Tetapi, di detik ke-dua, suara perempuan yang tidak asing menyentuh telinganya. Saking lamanya tidak mendengar suara itu, Reno sampai merasakan buku kuduknya merinding. Ada sensasi yang tidak bisa dijelaskan dengan kata-kata. Semacam luapan kerinduan yang ditahan-tahan sedemikian rupa, bercampur dengan adanya upaya untuk menarik diri mundur sejauh-jauhnya.
“Iya, kenapa Sa?” sekuat tenaga, Reno berusaha untuk tetap tenang. Jangan tanyakan kondisi jantungnya, sebab kini sudah tidak bisa lagi dikendalikan. Apalagi saat suara lembut Clarissa mulai kembali terdengar, mengudara dengan nada yang berat dan sarat akan kepedihan.
Reno menahan napas, mengepalkan tangan kuat-kuat selama mendengarkan Clarissa berbicara di seberang. Dadanya bergemuruh, kepalanya menjadi berkali-kali lipat lebih berisik ketimbang hari-hari biasanya.
“Aku nggak tahu harus telepon siapa, Ren. Cuma kamu yang ada di kepala aku. Tolong....”
“Share lokasi kamu, aku ke sana sekarang.” Kalah. Reno sudah kalah. Perkataan untuk tidak lagi peduli nyatanya tidak bisa dia penuhi.

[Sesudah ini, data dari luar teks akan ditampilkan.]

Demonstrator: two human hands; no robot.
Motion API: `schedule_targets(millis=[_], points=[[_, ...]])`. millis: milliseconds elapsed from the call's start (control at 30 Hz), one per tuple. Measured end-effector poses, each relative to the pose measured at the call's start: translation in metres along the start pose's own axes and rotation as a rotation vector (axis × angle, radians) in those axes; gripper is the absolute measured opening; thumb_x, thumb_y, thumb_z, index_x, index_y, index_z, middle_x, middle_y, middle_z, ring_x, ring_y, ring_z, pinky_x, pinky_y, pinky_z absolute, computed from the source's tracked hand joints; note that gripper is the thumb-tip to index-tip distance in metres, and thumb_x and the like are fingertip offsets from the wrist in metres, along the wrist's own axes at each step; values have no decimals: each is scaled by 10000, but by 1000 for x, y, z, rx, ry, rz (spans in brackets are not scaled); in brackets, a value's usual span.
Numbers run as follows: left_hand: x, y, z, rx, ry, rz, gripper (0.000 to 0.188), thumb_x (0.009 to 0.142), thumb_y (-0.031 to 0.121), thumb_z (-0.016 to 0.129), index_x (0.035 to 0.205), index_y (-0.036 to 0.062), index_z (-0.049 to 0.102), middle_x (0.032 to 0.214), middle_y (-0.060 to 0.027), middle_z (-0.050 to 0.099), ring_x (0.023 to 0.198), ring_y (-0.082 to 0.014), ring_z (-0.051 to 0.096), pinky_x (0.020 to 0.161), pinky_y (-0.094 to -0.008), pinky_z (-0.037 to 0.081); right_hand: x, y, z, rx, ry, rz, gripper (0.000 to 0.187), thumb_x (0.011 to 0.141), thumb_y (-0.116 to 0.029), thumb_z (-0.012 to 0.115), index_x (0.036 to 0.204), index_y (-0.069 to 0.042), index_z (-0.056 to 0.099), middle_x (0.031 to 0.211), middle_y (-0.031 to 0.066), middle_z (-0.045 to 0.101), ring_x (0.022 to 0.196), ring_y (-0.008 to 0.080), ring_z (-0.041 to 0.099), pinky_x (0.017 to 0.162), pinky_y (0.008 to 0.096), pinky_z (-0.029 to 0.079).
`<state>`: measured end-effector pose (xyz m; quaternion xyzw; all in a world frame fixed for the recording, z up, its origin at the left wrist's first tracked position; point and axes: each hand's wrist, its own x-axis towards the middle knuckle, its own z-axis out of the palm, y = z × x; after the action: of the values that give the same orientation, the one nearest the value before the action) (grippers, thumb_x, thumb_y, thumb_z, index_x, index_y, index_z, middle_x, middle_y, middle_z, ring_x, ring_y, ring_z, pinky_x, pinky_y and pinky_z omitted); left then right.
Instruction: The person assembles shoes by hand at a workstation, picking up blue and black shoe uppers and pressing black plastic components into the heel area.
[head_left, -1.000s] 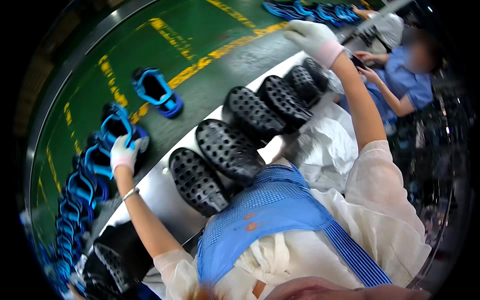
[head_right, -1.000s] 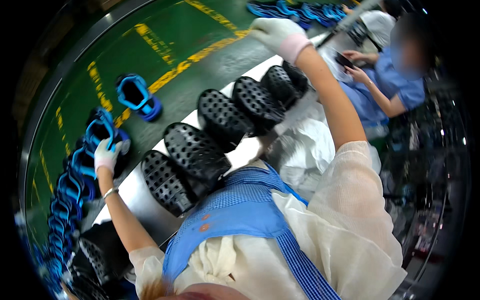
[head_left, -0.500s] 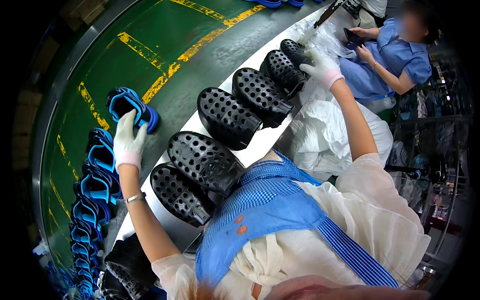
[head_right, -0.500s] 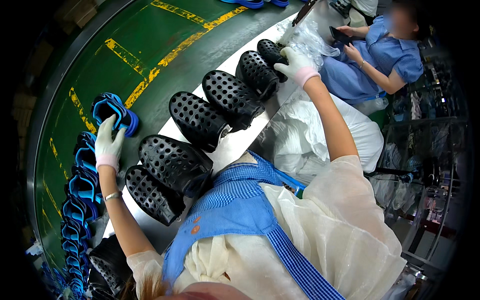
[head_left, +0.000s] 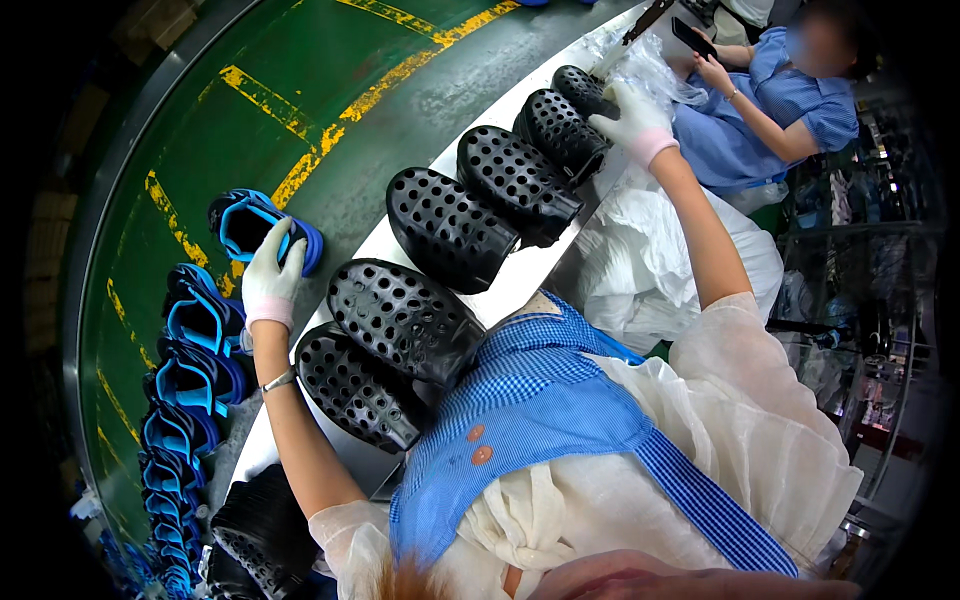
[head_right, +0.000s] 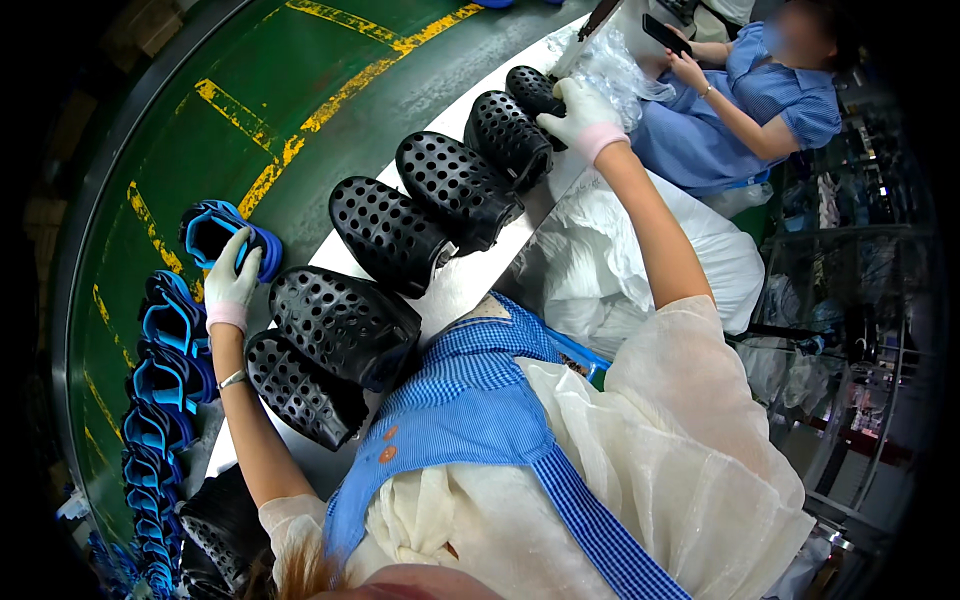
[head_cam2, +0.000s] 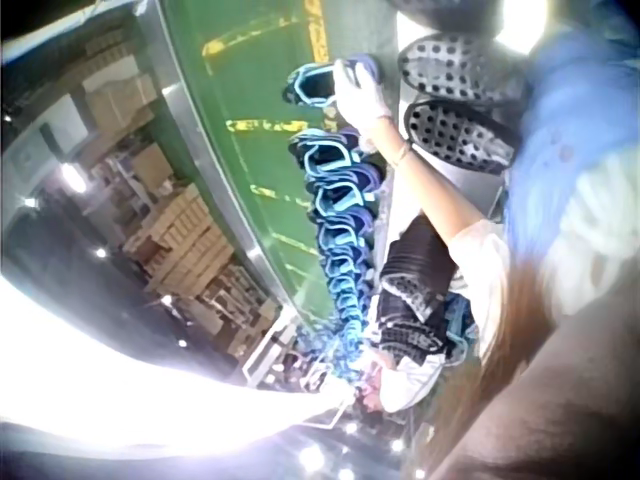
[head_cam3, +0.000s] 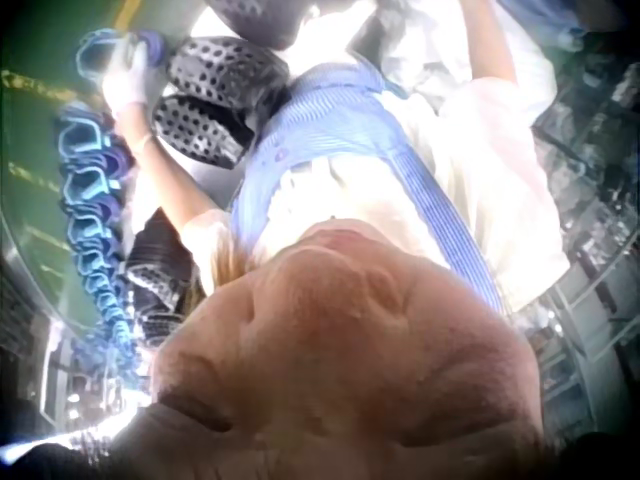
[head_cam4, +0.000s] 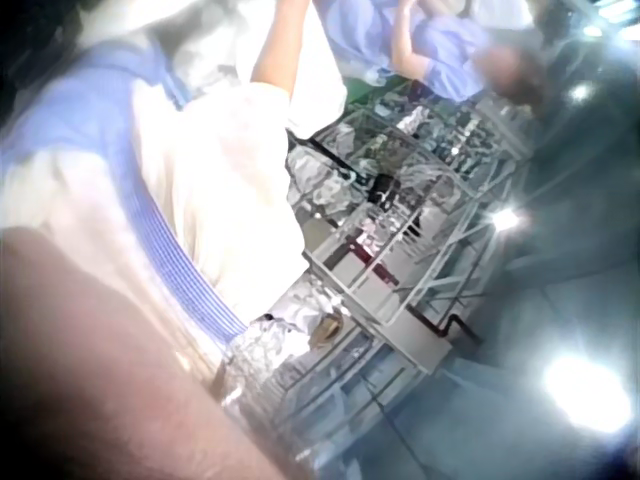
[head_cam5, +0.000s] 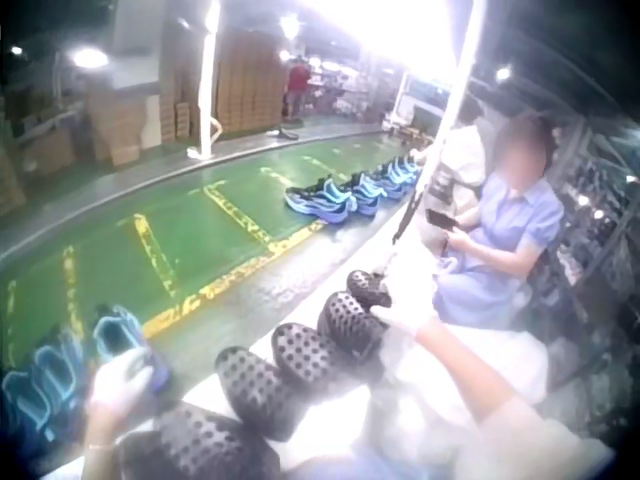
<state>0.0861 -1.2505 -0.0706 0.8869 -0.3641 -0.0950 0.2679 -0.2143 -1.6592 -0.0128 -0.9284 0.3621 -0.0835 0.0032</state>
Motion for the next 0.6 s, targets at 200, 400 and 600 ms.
schedule_targets(millis=[200,400,600], points=[[-10,-4,-11,28,122,136,408,819,272,628,1178,88,570,1007,-147,611,791,-286,613,740,-350,487,-6,-21,-63,150,86,-54,419,710,-324,693,991,-32,590,951,134,618,902,270,599,803,340,467],[-8,36,-39,-483,96,-6,402,862,210,602,1220,34,555,1102,-137,599,967,-192,595,830,-292,472,-6,-158,-88,542,123,-478,421,709,-244,712,1047,-31,581,945,119,604,884,220,605,772,315,485],[-37,65,-45,-1653,-233,41,540,877,352,596,1241,-15,440,1212,-155,521,1042,-239,561,892,-393,472,-19,-280,-78,743,-81,-881,382,706,-258,677,997,-29,587,931,138,597,870,285,597,782,351,492]])
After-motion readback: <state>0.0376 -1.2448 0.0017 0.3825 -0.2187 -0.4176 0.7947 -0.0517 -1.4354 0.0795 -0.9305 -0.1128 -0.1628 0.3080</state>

Nyatanya, ketika lokasi yang dia minta berhasil dikirim, kakinya langsung bergerak cepat tanpa pikir dua kali.
Terburu-buru Reno menuruni tangga, hampir-hampir membuat dirinya jauh terguling karena melewatkan satu anak tangga. Kekalutan yang menguasai kepalanya bahkan membuatnya sampai tidak bisa lagi mendengar suara lain selain suara Clarissa yang mulai terisak di seberang sana. Sampai-sampai, suara Theresa yang cukup keras bertanya ia hendak ke mana pun terabaikan begitu saja.
Detik demi detik yang berlalu, Reno memacu langkahnya semakin cepat, tidak ingin membuang lebih banyak waktu dan membiarkan yang lebih buruk terjadi pada Clarissa.
...****************...
Nomor ini sedang berada dalam panggilan lain.
Ageeta terpaku menatap layar ponselnya. Niatnya hendak menghubungi Reno untuk memastikan bahwa lelaki itu sudah sampai di rumah dengan selamat, tetapi yang dia dapatkan malah nomornya tidak dapat dihubungi.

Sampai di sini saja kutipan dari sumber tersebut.